Antananarivo, 28 Octobre, 19h35 – Farafangana était sous tension. Des partisans des maires de la Commune Manambotra Sud et de celle de Vohitromby ont tenté de rallier la capitale de la région d’Atsimo Atsinanana avec l’intention d’exfiltrer les édiles, incarcérés, ce mercredi.
« Ils étaient près de 850 à s’apprêter à entrer dans la ville de Farafangana pour attaquer la prison », raconte Herilaza Imbiki, ministre de la Justice, en marge de sa rencontre avec les membres de Justice et Paix, à Antanimena ce jeudi. « Mais il y avait des négociations qui avaient été engagées (…) permettant de les bloquer [à l’entrée de la ville]».

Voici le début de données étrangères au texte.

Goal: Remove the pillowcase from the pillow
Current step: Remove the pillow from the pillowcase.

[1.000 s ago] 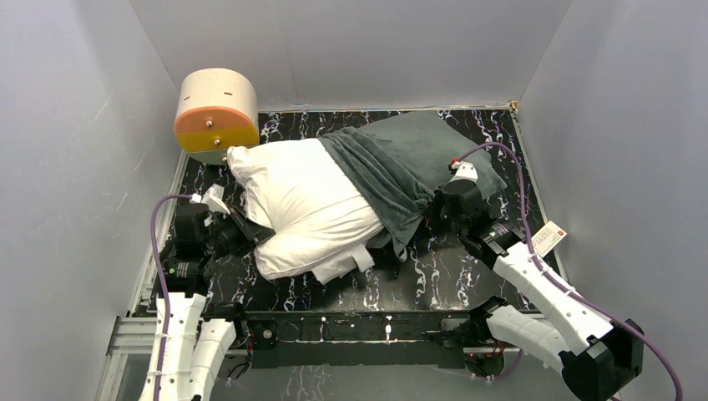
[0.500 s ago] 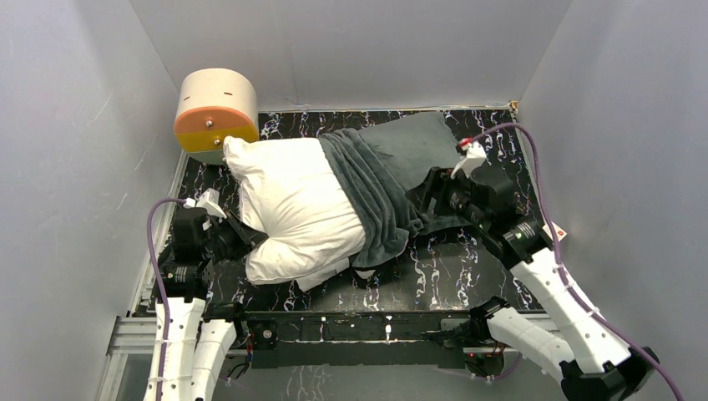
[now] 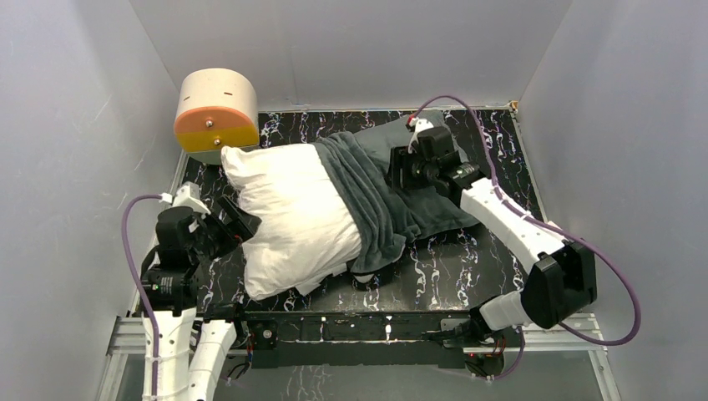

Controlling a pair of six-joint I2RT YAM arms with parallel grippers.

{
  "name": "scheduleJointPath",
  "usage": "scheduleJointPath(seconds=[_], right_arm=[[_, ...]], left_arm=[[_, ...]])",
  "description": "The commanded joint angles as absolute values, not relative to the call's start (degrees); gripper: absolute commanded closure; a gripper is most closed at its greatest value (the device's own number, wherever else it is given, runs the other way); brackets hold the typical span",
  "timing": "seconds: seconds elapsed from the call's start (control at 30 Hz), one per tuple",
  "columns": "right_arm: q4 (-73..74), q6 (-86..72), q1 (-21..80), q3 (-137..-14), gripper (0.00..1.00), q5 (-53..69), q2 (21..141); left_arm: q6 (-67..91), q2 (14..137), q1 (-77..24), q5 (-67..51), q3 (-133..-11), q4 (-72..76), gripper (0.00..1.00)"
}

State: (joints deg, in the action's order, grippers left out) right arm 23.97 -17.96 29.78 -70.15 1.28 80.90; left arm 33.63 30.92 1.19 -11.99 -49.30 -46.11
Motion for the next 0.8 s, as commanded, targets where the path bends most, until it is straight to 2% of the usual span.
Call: scheduleJointPath(seconds=[0.0, 0.1, 0.2, 0.43, 0.57, 0.63, 0.7, 0.77], right_arm=[[26.6, -20.0, 33.7, -57.5, 0.36, 5.3, 76.3], [23.7, -24.3, 37.2, -46.0, 0.44, 6.2, 68.7], [21.5, -28.7, 40.7, -39.3, 0.47, 9.8, 63.2], [20.2, -34.0, 46.2, -34.6, 0.49, 9.3, 58.6], [20.8, -34.5, 47.4, -36.3, 0.48, 7.9, 58.6], [21.3, -34.5, 47.6, -37.1, 0.48, 7.2, 58.5], [21.8, -34.7, 47.7, -37.4, 0.48, 6.3, 58.3], [22.5, -34.5, 47.8, -37.9, 0.47, 5.3, 58.0]], left_arm=[[30.2, 31.1, 1.6, -7.0, -56.2, -46.7, 0.08], [28.2, 33.1, 1.6, -10.6, -57.8, -42.3, 0.03], [26.9, 38.3, 1.6, -18.1, -59.2, -35.8, 0.02], [21.9, 61.1, 1.0, -32.9, -71.1, -29.4, 0.02], [16.0, 72.4, -1.3, -29.9, -81.7, -30.6, 0.02], [15.5, 78.8, -3.2, -23.3, -85.9, -36.7, 0.02], [15.6, 82.8, -6.2, -14.7, -86.9, -40.4, 0.02], [14.9, 83.9, -9.3, -12.4, -83.7, -40.5, 0.02]])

Le Garde des sceaux indique la participation des responsables au sein de l’Organe mixte de conception (OMC) et des « raiamandreny » aux pourparlers avec une foule vindicative pour éviter un éventuel drame. Il assure que les discussions se sont poursuivies ce jeudi alors que ce n’est pas la première fois qu’une telle tentative de venir dans la capitale de la région d’Atsimo Atsinanana est intervenue cette semaine dans cette affaire.

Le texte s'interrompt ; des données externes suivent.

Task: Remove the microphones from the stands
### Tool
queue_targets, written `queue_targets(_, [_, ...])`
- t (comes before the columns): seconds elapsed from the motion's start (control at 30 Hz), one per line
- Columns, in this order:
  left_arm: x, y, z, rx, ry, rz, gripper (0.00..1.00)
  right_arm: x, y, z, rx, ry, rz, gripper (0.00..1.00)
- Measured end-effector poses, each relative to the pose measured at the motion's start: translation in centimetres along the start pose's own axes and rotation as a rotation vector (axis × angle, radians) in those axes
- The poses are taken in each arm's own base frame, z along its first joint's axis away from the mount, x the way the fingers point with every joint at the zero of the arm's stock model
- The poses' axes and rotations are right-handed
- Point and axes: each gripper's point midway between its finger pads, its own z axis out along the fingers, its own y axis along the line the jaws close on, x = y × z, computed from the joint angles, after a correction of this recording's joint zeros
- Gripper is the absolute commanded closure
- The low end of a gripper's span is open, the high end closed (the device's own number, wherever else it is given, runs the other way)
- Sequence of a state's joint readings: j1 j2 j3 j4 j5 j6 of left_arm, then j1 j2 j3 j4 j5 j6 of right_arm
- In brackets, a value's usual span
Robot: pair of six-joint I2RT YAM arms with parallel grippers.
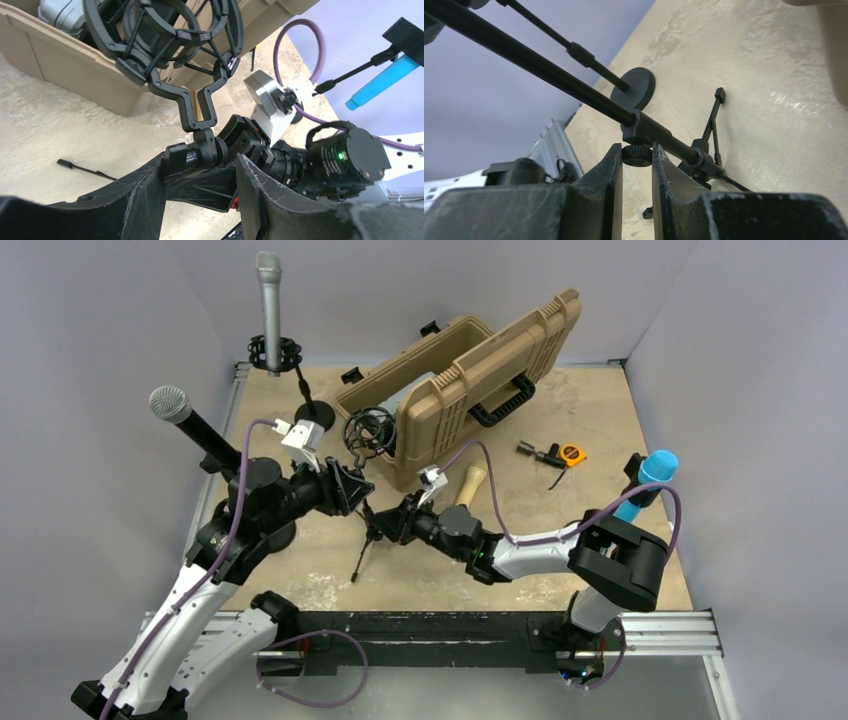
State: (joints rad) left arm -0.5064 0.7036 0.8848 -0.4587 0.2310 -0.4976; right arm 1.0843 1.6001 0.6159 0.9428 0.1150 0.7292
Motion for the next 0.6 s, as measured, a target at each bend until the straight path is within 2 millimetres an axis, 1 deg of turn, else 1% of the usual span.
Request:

Selon Marcellin Rajoely, maire de Farafangana, les deux maires ont été arrêtés par les forces de l’ordre, l’un depuis un mois et l’autre depuis une semaine. Ils sont soupçonnés d’avoir participé à une opération contre des présumés « dahalo » dans le cadre du « kadine », une nouvelle organisation qui remplace le « kalôny », pacte villageois contre l’insécurité. Toujours selon Marcellin Rajoely, l’initiative débouche sur des morts d’hommes alors que Herilaza Imbiki évoque l’existence d’incendie d’habitations.

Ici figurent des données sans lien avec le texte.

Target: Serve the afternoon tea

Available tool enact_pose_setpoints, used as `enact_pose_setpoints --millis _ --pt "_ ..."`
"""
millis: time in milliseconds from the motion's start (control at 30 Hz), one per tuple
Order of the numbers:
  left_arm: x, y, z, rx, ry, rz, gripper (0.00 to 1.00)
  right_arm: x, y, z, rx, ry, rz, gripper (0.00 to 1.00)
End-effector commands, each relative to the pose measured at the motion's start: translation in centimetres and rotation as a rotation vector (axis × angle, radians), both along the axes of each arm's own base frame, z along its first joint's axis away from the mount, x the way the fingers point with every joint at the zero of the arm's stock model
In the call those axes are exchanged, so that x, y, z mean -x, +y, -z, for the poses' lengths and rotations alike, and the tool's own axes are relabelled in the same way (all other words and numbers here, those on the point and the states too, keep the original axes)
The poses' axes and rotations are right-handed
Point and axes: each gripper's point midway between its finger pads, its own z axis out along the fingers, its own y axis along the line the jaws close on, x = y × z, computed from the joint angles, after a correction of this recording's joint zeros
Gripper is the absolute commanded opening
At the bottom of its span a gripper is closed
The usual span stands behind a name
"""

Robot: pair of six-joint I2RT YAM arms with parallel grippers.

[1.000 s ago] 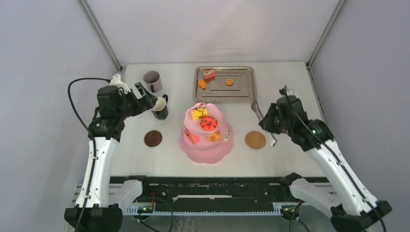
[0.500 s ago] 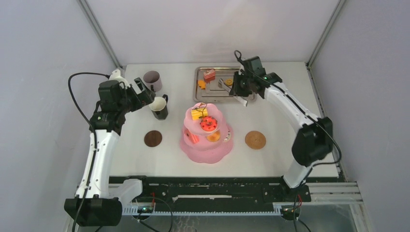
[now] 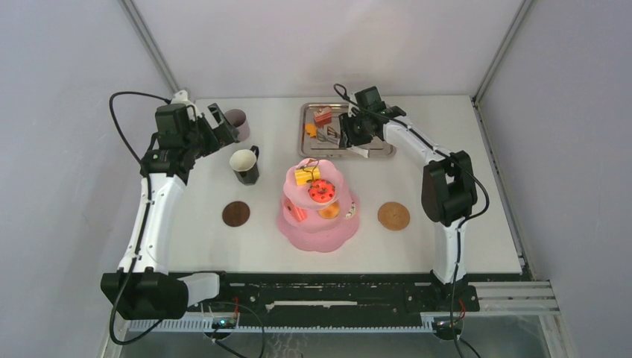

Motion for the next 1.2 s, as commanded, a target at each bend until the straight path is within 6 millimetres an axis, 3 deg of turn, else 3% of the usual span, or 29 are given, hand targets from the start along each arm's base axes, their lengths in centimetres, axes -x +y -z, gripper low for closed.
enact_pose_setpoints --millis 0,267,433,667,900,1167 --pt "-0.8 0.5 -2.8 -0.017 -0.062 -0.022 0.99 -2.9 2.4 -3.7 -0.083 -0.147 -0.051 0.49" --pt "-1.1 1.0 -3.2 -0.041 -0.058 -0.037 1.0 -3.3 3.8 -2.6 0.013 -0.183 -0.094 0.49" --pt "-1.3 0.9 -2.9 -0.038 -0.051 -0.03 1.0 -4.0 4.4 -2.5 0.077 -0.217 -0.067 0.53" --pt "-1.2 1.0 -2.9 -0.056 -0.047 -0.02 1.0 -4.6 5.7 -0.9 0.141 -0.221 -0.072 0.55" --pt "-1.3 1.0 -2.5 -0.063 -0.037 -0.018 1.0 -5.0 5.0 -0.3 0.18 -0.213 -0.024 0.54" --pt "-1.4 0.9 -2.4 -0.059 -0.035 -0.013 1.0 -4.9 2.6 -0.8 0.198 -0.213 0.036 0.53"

Le Général de corps d’armée Richard Rakotonirina, ministre de la Défense nationale, avait ordonné l’arrêt du « kalôny quels que soient ceux qui le soutiennent » en septembre. L’officier général s’est déplacé dans la région d’Atsimo Atsinanana après des affrontements meurtriers entre des habitants et des présumés « dahalo » à Befotaka Atsimo, mais également de la fuite des habitants de Marompagnahy à la suite d’une attaque qualifiée représailles contre le village. Des soupçons d’abus autour des opérations entrant dans le cadre de « kalôny » avaient été avancés.